December 14, 2018
Alphabet’s London-based DeepMind loosed AlphaZero, its AI-powered system that can master games without human intervention, on Stockfish, the highest rated chess game engine, and crushed it. DeepMind developed the self-training method, dubbed deep reinforcement learning, specifically to attack strategy board game “Go,” and an earlier iteration of the system beat one of the world’s best “Go” players, although it needed human guidance. AlphaZero trained itself in chess in three days, rejecting red-marked moves after a mere 1,000 simulations.
IEEE Spectrum reports that AlphaZero, “after another 100,000 simulations … chose the move marked in green over the one marked in orange, [and] went on to win, thanks in large part to having opened the diagonal for its bishop.” DeepMind’s David Silver published the research in Science, “accompanied by a commentary by Murray Campbell, an AI researcher at the IBM Thomas J. Watson Research Center.”
“This work has, in effect, closed a multi-decade chapter in AI research,” said Campbell, who was a member of the team that designed IBM’s Deep Blue, which in 1997 defeated world chess champion Garry Kasparov. “AI researchers need to look to a new generation of games to provide the next set of challenges.”
AlphaZero is limited to beating any game “that provides all the information that’s relevant to decision making.” Campbell’s reference to “new generation of games” pointed to those with “imperfect” information, which include poker as well as “many multiplayer games, such as ‘StarCraft II,’ ‘Dota,’ and ‘Minecraft’.” Campbell noted that, “those multiplayer games are harder than ‘Go,’ but not that much higher,” reporting that “a group has already beaten the best players at ‘Dota 2,’ though it was a restricted version of the game.”
“’StarCraft’ may be a little harder,” he continued. “I think both games are within 2 to 3 years of solution.” AI that can solve for games with imperfect information will have applications well beyond games, to everything from financial modeling to self-driving cars. Campbell dubs multi-player games a “good interim step” on the way to more challenging games that include language, which “open up still greater realms of complexity.”

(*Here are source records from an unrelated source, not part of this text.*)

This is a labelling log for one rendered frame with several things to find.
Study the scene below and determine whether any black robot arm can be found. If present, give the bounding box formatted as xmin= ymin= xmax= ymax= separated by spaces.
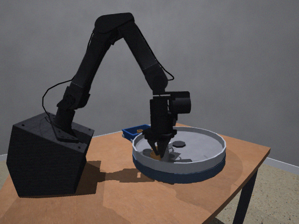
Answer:
xmin=48 ymin=13 xmax=191 ymax=143

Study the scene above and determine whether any blue open crate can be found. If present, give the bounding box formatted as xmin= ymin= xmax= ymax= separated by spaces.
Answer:
xmin=123 ymin=124 xmax=151 ymax=141

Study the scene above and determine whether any grey round turntable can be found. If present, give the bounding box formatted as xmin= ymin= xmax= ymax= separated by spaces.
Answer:
xmin=132 ymin=127 xmax=226 ymax=184

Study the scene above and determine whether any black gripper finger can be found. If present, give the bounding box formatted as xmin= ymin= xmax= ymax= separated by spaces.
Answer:
xmin=157 ymin=139 xmax=171 ymax=158
xmin=147 ymin=140 xmax=160 ymax=155

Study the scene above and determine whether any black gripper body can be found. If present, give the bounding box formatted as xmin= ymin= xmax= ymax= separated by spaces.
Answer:
xmin=142 ymin=115 xmax=177 ymax=143

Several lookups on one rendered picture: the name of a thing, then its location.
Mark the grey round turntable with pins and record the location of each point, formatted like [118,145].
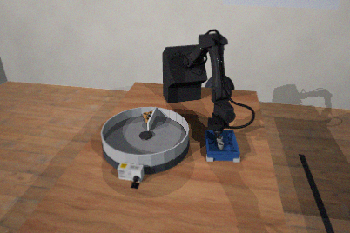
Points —
[137,148]

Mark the blue open box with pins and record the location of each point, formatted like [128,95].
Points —
[231,148]

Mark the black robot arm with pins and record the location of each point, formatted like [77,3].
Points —
[193,62]

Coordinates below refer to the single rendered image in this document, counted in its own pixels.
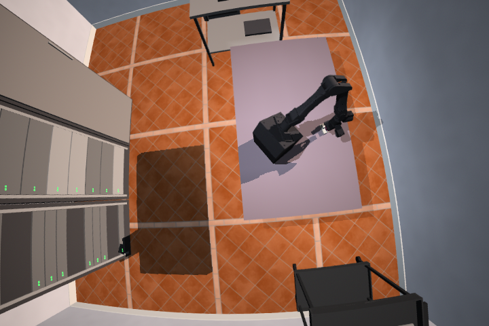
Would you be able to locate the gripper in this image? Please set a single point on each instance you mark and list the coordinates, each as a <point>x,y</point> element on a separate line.
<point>327,123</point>

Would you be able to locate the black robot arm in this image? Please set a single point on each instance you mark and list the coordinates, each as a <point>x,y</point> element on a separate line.
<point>329,87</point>

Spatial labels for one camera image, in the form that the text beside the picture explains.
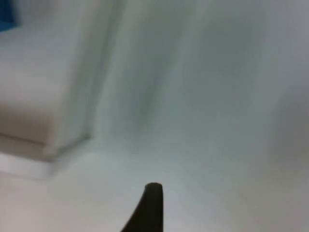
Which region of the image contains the blue block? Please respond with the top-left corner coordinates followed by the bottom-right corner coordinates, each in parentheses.
top-left (0, 0), bottom-right (22, 32)

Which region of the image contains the grey chest of drawers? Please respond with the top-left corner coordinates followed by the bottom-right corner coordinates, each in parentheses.
top-left (0, 0), bottom-right (116, 165)

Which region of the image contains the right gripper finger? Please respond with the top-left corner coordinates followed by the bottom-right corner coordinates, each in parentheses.
top-left (120, 182), bottom-right (165, 232)

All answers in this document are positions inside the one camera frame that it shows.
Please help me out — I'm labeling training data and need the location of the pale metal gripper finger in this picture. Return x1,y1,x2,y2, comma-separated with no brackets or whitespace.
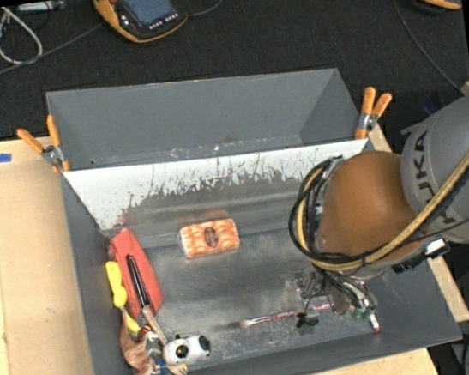
292,269,325,301
303,295,336,316

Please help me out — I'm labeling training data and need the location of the small black clip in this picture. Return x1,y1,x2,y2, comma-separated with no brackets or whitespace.
293,309,321,330

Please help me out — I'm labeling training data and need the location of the pink thin stick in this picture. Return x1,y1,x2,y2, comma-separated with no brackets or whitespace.
238,307,310,329

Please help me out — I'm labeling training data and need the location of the grey metal bin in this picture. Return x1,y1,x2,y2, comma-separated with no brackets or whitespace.
45,39,469,375

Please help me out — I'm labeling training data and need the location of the orange and white packet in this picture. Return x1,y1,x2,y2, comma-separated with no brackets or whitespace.
176,215,244,261

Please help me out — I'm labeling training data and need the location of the black and white toy cow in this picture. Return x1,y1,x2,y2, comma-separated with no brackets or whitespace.
159,330,215,370

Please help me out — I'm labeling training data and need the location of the pale wooden brush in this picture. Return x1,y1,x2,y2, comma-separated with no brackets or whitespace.
139,299,189,375

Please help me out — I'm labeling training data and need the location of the brown toy animal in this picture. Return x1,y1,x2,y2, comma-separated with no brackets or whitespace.
117,319,163,375

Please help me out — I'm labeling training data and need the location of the red flat case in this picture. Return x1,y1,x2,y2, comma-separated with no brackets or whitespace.
105,222,167,322

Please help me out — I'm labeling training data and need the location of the brown cardboard board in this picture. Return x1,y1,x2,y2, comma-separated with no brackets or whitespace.
0,153,98,375

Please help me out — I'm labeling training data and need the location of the black cylinder on white bracket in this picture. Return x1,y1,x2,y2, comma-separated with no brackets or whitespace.
388,237,454,276

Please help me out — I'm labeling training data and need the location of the yellow plastic handle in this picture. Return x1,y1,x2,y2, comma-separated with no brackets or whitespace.
104,257,142,338

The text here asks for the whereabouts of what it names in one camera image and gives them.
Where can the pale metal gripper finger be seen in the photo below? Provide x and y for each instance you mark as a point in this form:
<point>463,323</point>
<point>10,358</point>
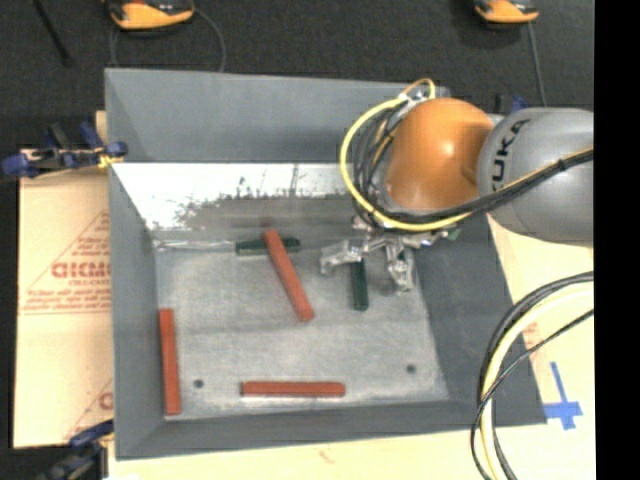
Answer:
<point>401,270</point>
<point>345,252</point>

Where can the dark green flat block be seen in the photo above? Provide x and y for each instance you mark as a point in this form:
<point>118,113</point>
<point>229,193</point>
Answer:
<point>359,288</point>
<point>255,246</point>

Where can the red-brown flat block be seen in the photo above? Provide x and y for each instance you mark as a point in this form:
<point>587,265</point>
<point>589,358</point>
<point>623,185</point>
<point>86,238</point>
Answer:
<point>170,363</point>
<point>289,275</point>
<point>292,389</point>

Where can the grey metal bin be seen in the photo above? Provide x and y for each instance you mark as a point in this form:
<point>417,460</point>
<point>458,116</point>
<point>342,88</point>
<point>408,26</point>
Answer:
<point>240,348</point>

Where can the brown cardboard board, red print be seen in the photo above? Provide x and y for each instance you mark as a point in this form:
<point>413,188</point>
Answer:
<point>60,278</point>

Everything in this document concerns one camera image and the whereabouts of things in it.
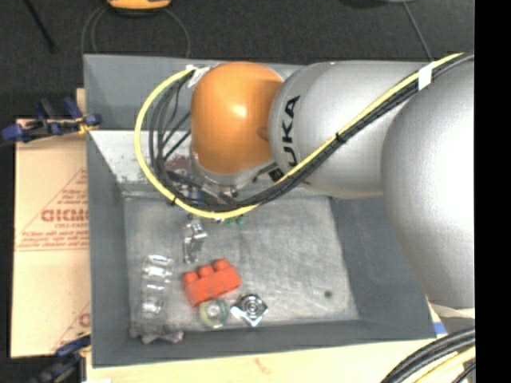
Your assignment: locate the red toy building block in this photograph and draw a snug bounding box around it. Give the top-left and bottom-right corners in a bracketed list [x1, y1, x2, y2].
[181, 258, 244, 308]

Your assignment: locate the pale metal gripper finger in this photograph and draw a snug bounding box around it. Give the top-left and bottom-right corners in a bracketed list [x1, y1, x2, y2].
[182, 235, 200, 266]
[188, 220, 209, 242]

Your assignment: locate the brown cardboard board, red print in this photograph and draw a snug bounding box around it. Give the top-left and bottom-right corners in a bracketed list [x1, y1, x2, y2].
[9, 116, 93, 359]

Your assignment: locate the shiny silver square metal part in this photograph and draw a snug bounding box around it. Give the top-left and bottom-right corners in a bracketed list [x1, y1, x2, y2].
[230, 292, 270, 329]

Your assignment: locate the small grey crumpled cloth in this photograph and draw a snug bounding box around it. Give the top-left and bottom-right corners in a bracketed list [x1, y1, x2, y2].
[129, 324, 185, 345]

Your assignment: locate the pale green ring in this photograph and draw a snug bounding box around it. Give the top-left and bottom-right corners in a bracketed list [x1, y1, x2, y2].
[199, 298, 231, 330]

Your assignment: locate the clear plastic bottle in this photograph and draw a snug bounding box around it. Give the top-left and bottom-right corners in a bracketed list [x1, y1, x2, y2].
[140, 254, 176, 315]

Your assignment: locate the grey metal bin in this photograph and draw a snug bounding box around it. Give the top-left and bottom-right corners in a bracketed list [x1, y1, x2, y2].
[82, 53, 438, 367]

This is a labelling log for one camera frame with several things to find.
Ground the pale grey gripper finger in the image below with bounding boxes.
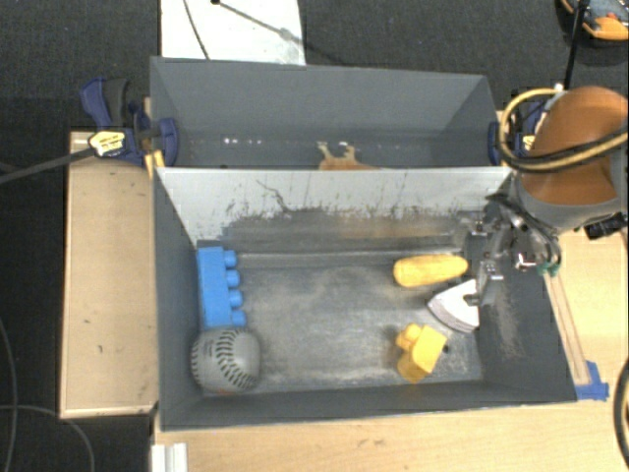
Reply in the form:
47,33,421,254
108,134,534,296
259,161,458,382
459,217,488,261
475,260,505,309

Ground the white wedge-shaped piece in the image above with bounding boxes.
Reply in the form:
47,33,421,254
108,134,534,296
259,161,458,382
426,278,482,334

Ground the yellow toy corn cob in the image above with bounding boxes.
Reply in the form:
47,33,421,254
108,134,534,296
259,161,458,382
392,254,470,289

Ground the yellow toy brick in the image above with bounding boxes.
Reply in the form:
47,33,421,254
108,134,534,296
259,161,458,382
394,323,450,384

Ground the brown toy animal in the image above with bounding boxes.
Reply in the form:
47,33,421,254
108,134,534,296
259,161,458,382
315,141,380,171

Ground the grey metal bin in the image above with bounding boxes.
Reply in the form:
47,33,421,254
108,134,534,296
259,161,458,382
148,55,579,432

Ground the blue toy brick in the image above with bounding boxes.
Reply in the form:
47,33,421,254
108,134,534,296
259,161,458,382
196,246,248,331

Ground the grey ball with black stitching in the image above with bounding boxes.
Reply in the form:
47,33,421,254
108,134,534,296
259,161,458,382
190,327,262,395

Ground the pale wood flat board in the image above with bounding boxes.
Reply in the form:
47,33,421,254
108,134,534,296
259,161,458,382
58,130,161,420

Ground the black cylinder on white bracket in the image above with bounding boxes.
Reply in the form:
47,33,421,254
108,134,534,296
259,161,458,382
584,211,629,240

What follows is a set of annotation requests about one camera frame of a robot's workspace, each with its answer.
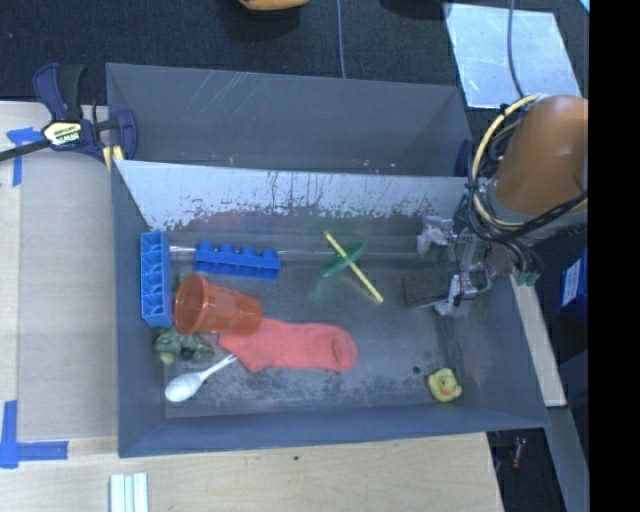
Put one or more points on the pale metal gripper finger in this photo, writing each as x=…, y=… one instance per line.
x=462, y=292
x=434, y=235

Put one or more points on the dark green flat block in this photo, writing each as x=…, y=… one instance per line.
x=422, y=290

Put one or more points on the grey metal bin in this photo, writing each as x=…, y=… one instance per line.
x=400, y=345

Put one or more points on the green disc on yellow stick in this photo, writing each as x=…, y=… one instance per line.
x=345, y=257

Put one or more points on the yellow rubber duck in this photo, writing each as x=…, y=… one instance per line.
x=444, y=385

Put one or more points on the red sock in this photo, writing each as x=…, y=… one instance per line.
x=295, y=345

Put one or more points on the blue toy brick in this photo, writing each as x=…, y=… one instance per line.
x=235, y=260
x=156, y=280

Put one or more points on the orange plastic cup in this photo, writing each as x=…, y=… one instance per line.
x=215, y=307

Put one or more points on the green toy animal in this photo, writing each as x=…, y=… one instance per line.
x=175, y=344

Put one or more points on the white plastic spoon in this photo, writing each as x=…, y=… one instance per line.
x=181, y=387

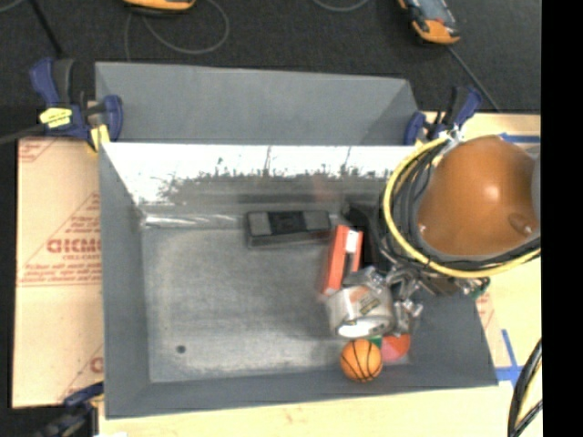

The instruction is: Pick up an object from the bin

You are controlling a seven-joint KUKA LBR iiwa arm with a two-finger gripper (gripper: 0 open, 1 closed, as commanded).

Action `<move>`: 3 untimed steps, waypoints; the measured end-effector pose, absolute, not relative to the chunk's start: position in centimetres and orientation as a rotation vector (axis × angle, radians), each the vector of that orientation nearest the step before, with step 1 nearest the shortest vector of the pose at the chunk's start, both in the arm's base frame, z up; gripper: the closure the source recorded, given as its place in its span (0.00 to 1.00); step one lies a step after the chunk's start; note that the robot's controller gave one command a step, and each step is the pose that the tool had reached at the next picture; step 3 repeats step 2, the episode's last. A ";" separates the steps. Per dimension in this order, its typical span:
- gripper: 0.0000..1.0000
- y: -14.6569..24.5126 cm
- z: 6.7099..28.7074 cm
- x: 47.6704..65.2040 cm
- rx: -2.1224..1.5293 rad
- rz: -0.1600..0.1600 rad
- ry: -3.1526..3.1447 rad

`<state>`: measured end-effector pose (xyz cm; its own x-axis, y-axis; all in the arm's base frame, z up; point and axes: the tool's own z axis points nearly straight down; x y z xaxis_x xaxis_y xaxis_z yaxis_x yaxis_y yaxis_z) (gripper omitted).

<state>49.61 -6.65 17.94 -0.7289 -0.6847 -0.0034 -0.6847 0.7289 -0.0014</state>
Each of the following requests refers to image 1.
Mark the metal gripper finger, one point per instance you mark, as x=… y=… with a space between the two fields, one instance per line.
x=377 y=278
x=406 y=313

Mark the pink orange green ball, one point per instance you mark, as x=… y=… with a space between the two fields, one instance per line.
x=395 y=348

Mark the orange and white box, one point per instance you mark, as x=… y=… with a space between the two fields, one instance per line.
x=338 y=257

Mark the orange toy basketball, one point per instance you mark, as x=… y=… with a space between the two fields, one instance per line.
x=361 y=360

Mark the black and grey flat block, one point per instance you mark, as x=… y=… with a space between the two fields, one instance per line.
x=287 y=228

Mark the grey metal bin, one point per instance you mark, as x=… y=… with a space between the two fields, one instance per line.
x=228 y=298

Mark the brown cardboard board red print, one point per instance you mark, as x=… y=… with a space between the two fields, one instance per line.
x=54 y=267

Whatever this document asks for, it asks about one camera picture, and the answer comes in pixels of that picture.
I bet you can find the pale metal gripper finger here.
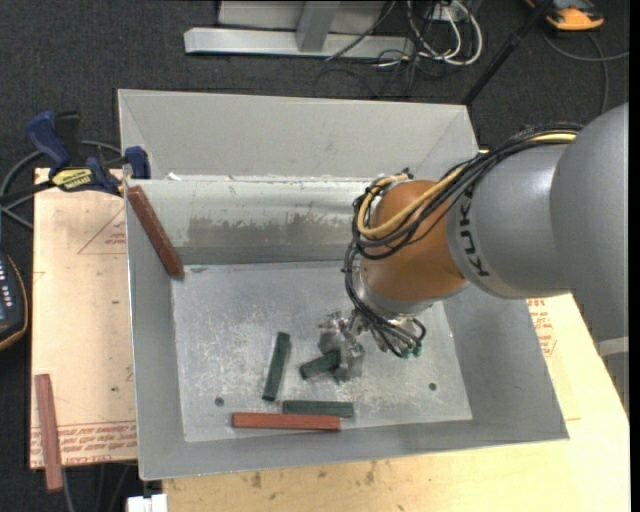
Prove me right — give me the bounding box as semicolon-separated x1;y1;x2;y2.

The win over Stockfish means that AlphaZero’s deep reinforcement learning has now been “generalized … to other games,” meaning that the team was “able to find tricks to preserve its playing strength after giving up certain advantages peculiar to playing ‘Go’.” The biggest advantage to tackling the latter was “the symmetry of the ‘Go’ board, which allowed the specialized machine to calculate more possibilities by treating many of them as mirror images.”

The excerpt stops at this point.